**Your instructions:** Every line of the records below that has the word "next" should be copied.

[Stored items from a collection]
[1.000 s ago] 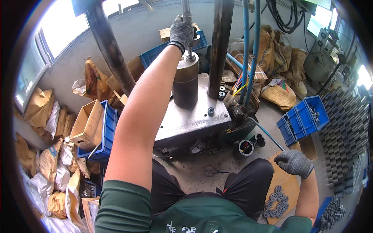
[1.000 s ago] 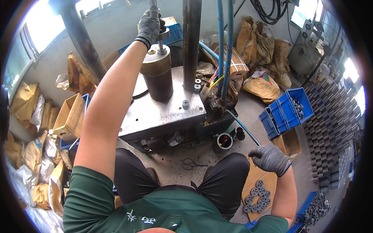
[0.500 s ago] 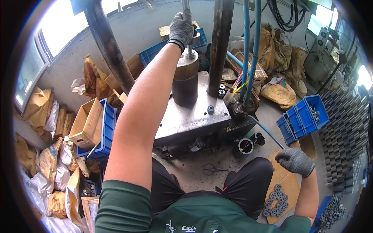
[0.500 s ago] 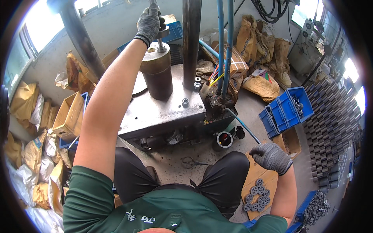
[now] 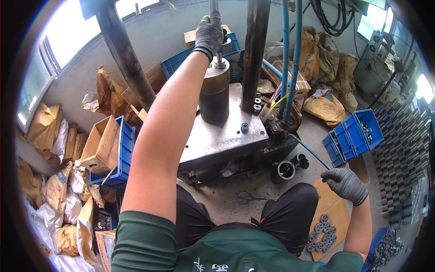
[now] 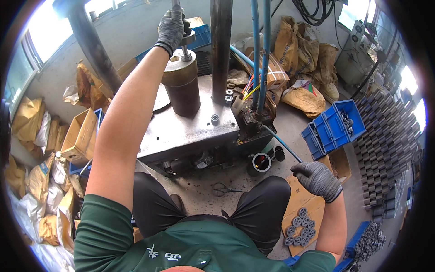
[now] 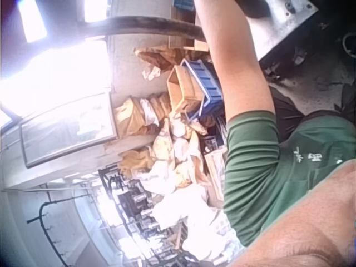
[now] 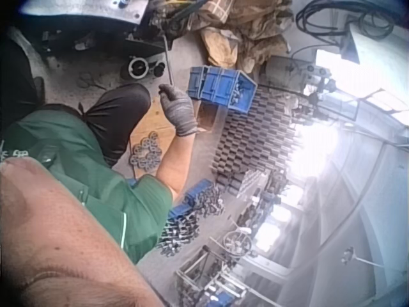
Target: Operating a hydraulic press to assemble or process metal components.
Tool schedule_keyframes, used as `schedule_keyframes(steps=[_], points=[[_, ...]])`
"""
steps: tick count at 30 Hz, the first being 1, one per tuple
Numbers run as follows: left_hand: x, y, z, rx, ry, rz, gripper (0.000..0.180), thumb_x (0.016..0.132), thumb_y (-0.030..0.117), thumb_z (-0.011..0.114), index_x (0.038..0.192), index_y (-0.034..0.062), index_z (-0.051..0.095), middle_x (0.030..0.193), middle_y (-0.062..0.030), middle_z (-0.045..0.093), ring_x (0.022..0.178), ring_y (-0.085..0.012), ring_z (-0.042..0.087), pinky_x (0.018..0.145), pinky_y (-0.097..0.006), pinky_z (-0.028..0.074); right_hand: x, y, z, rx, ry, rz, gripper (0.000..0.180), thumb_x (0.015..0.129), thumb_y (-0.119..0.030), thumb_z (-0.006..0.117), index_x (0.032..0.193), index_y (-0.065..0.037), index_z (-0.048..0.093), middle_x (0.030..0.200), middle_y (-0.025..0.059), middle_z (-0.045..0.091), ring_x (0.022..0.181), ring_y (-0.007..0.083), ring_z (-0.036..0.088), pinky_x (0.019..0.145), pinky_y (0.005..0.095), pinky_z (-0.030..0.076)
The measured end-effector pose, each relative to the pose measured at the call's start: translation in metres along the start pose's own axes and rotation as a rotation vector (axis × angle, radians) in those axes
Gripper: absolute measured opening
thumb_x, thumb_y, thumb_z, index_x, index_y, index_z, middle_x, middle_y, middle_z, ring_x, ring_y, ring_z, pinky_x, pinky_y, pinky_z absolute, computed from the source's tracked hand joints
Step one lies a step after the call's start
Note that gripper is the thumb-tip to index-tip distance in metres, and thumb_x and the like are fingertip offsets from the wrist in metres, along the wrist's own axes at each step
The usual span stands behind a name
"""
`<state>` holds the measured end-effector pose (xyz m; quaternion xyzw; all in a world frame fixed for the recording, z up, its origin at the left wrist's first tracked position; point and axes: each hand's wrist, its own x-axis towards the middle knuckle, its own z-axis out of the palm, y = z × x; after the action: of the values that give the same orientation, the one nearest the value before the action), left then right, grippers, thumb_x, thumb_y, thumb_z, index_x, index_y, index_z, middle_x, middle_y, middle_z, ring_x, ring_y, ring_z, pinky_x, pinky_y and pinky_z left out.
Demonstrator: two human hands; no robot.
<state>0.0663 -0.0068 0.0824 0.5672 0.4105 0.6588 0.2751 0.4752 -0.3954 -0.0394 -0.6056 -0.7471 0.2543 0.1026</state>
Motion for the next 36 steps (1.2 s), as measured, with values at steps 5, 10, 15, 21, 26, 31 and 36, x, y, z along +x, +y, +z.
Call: schedule_keyframes(steps=[5,10,15,21,26,31,36], points=[[0.0,-0.001,0.0,0.002,0.008,-0.023,0.061,0.108,0.057,0.045,0.111,-0.0016,0.06,0.077,-0.0124,0.066,0.06,-0.0185,0.071,0.053,-0.033,0.062,0.001,-0.002,-0.002,-0.224,-0.114,-0.119,0.022,0.091,-0.013,0.07,0.11,-0.005,0.076,0.098,0.017,0.077,0.091,0.0359,0.073,0.083,0.0425,0.059],[-0.002,0.002,-0.002,-0.005,-0.019,-0.025,0.061,0.108,0.057,0.045,0.111,-0.0016,0.059,0.078,-0.0124,0.066,0.062,-0.0191,0.072,0.055,-0.034,0.063,0.002,-0.002,-0.003,0.0,0.037,0.02,0.023,0.09,-0.013,0.07,0.112,-0.005,0.076,0.099,0.017,0.077,0.093,0.0354,0.074,0.084,0.043,0.059],[-0.004,0.005,-0.002,0.025,-0.012,-0.027,0.061,0.108,0.057,0.044,0.111,-0.002,0.059,0.08,-0.013,0.066,0.064,-0.0199,0.073,0.057,-0.035,0.065,0.0,0.004,-0.001,-0.249,-0.136,-0.131,0.023,0.091,-0.01,0.069,0.111,-0.004,0.076,0.098,0.018,0.077,0.093,0.0339,0.074,0.085,0.0417,0.059],[-0.009,0.01,-0.003,0.038,-0.006,-0.025,0.06,0.108,0.056,0.045,0.111,-0.0022,0.059,0.08,-0.014,0.068,0.06,-0.02,0.072,0.056,-0.034,0.064,0.027,-0.008,-0.017,-0.107,0.311,-0.149,0.018,0.089,-0.004,0.07,0.107,-0.003,0.074,0.096,0.0159,0.074,0.088,0.0321,0.073,0.082,0.0389,0.058],[-0.006,0.003,-0.002,0.009,0.002,-0.025,0.059,0.107,0.055,0.047,0.111,-0.0029,0.059,0.077,-0.0138,0.067,0.056,-0.0194,0.07,0.052,-0.033,0.061,0.105,-0.025,-0.076,-0.547,1.049,-0.331,0.012,0.09,-0.012,0.075,0.091,-0.006,0.065,0.088,0.0138,0.062,0.086,0.0345,0.063,0.078,0.0444,0.052],[-0.001,0.0,0.0,-0.055,0.014,0.003,0.056,0.107,0.054,0.049,0.108,-0.0014,0.058,0.075,-0.0129,0.067,0.054,-0.0189,0.069,0.049,-0.033,0.059,0.166,-0.024,-0.124,-0.663,1.06,-0.228,0.022,0.092,-0.024,0.076,0.088,-0.005,0.064,0.09,0.014,0.065,0.089,0.0368,0.065,0.082,0.0472,0.053],[-0.026,0.01,-0.002,-0.178,0.032,-0.018,0.038,0.104,0.043,0.056,0.097,0.0062,0.057,0.069,-0.0055,0.06,0.053,-0.0151,0.061,0.044,-0.035,0.056,0.181,-0.024,-0.132,-0.582,0.887,0.02,0.027,0.095,-0.032,0.072,0.093,-0.005,0.068,0.098,0.0178,0.072,0.093,0.0371,0.071,0.082,0.0487,0.055]])
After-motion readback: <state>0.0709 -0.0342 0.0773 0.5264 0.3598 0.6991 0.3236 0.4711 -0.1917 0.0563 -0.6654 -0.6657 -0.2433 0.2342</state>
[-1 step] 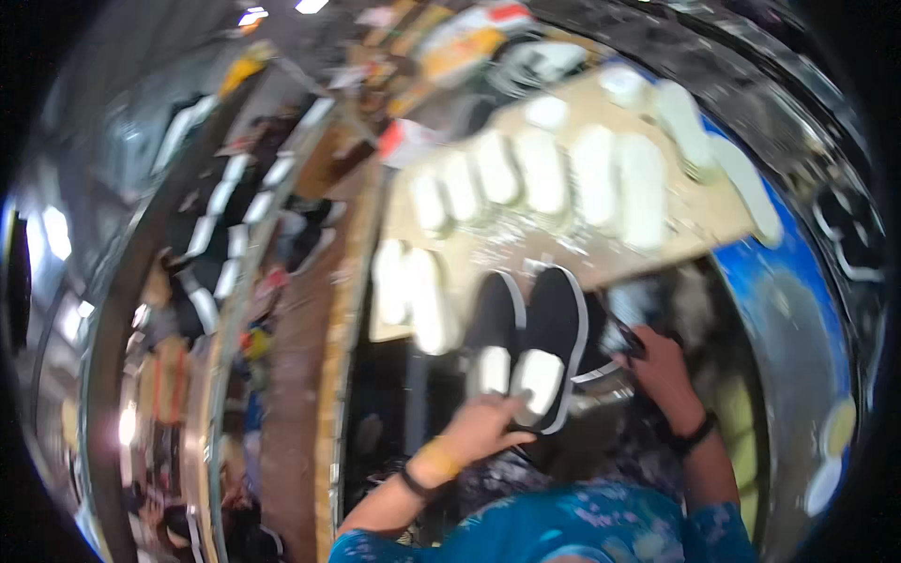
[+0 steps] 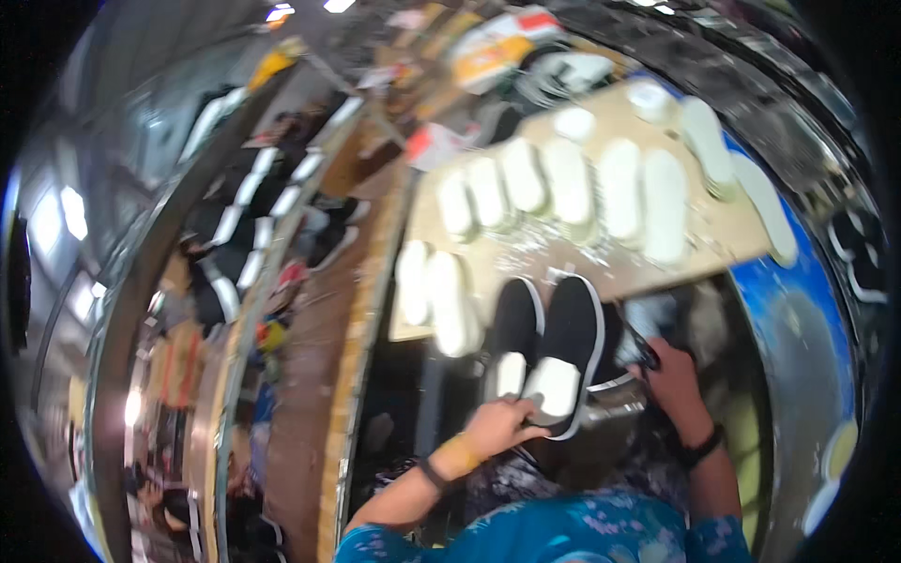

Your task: Inserting insoles into shoes and trimming excess material with scissors.

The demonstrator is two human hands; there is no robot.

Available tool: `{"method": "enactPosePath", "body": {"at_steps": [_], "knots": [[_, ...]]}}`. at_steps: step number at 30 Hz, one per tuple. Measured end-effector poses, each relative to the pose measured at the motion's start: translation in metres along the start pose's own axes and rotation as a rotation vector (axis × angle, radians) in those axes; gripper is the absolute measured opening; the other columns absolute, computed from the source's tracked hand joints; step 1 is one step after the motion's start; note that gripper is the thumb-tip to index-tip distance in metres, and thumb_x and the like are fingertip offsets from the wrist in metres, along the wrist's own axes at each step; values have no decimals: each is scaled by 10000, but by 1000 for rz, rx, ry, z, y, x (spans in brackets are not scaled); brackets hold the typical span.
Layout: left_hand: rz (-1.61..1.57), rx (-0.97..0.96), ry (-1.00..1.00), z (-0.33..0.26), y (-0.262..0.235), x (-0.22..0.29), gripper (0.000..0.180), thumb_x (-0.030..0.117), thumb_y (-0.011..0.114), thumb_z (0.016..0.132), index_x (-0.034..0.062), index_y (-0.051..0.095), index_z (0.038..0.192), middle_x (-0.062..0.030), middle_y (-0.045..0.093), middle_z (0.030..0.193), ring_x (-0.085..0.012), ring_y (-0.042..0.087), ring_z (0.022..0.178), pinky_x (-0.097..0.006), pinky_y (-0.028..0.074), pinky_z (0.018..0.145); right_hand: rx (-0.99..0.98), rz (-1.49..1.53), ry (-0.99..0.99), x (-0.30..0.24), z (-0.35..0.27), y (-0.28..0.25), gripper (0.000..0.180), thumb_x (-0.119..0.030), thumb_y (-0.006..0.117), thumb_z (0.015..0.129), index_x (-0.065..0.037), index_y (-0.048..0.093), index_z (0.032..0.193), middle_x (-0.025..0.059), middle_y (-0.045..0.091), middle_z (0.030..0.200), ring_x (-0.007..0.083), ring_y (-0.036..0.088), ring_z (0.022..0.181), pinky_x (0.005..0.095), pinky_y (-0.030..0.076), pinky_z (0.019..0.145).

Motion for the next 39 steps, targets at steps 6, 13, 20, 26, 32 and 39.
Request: {"method": "enactPosePath", "body": {"at_steps": [6, 13, 20, 26, 32, 39], "knots": [[211, 486, 131, -35, -151, 79, 369, 424, 689, 711, 83, 583, 617, -94, 543, 564, -284, 538, 553, -368, 445, 551, 17, 119, -147, 0, -5, -2, 464, -116, 737, 652, -8, 558, 1066, 108, 619, 804, 199, 587, 725, 319, 455, 650], [1115, 866, -42, -169, -403, 188, 463, 460, 741, 606, 107, 454, 519, -44, 459, 503, -262, 485, 520, -374, 399, 500, -180, 600, 259, 14, 11, 44, 432, -69, 683, 742, 6, 525, 1138, 22, 509, 566, 69, 448, 394, 222, 349, 324], [1446, 807, -713, -301, -630, 135, 492, 476, 575, 815, -9, 643, 765, -243, 596, 730, -392, 595, 728, -434, 472, 641, -351, 509, 235, -61, -12, 43, 499, -85, 694, 722, 36, 500, 1166, 54, 534, 566, 98, 495, 422, 245, 398, 360], [1347, 725, -1351, -400, -650, 50, 332, 383, 627, 770, 128, 636, 984, -109, 602, 1047, -295, 552, 1029, -464, 404, 863, -253, 372, 90, -44, -27, 27, 540, -118, 718, 700, 17, 493, 1172, 60, 534, 561, 120, 529, 444, 267, 413, 376], [811, 894, -21, -137, -505, 64, 196, 134, 640, 772, 21, 599, 927, -164, 602, 933, -348, 581, 875, -383, 460, 757, -329, 406, 281, -8, -40, 30, 512, -139, 723, 711, -30, 515, 1167, 62, 553, 586, 128, 545, 474, 287, 436, 435], [-269, -97, 75, 69, -148, 37, 261, 159, 651, 795, -2, 614, 997, -189, 627, 946, -314, 608, 881, -357, 471, 783, -200, 221, -18, -38, 19, -4, 554, -69, 694, 669, -44, 506, 1190, 137, 588, 1040, 213, 573, 932, 334, 468, 797]]}}
Point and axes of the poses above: each hand's wrist, its own z-axis towards the middle knuckle, its own y-axis out of the palm, x = y × z, the point moved 10 cm from there along z, towards the middle knuckle
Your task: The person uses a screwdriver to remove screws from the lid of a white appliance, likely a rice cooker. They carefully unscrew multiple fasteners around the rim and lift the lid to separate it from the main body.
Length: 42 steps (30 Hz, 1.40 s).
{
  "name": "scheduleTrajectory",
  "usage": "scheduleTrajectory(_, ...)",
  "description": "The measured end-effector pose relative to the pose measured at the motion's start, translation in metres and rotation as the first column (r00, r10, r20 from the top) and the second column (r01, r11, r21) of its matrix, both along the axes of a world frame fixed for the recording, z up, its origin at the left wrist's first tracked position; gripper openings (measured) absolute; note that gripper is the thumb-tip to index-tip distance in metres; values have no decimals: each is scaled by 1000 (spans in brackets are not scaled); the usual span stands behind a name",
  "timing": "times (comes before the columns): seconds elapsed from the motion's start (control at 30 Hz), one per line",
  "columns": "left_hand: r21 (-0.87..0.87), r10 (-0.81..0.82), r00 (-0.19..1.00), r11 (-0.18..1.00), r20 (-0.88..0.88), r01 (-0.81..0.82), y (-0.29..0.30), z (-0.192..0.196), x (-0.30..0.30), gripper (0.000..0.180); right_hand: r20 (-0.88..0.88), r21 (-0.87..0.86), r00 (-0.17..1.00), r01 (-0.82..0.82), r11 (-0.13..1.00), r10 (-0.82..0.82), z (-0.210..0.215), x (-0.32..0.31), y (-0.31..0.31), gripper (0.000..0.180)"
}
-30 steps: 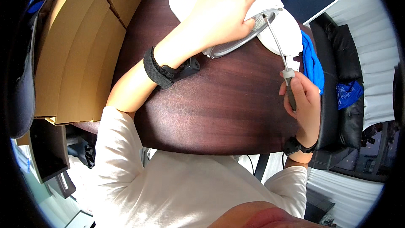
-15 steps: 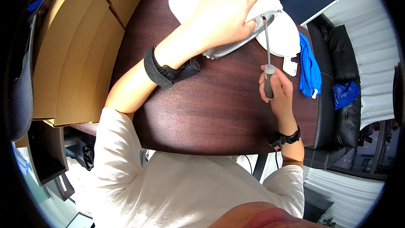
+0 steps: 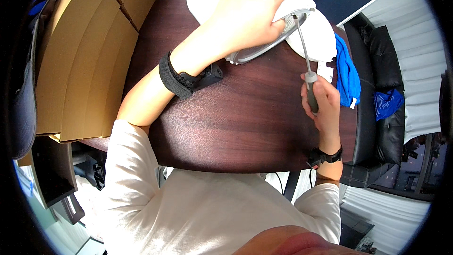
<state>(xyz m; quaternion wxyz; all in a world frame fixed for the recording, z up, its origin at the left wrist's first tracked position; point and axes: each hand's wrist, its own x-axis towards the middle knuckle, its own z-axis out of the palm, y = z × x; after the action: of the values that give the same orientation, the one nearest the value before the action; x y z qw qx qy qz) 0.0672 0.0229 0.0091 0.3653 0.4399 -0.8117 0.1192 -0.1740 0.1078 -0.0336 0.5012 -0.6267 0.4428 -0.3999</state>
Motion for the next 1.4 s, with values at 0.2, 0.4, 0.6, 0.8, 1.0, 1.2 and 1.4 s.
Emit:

**Answer section:**
Motion for the next 36 steps (1.2 s), as measured, with values at steps 5, 10, 15, 21, 26, 31 and 36, x, y, z along +x, +y, +z.
Motion for the next 39 steps, targets at steps 6, 13, 20, 26, 32 and 39.
Motion for the next 1.4 s, with values at 0.2, 0.4, 0.6, 0.8, 1.0, 1.2 and 1.4 s.

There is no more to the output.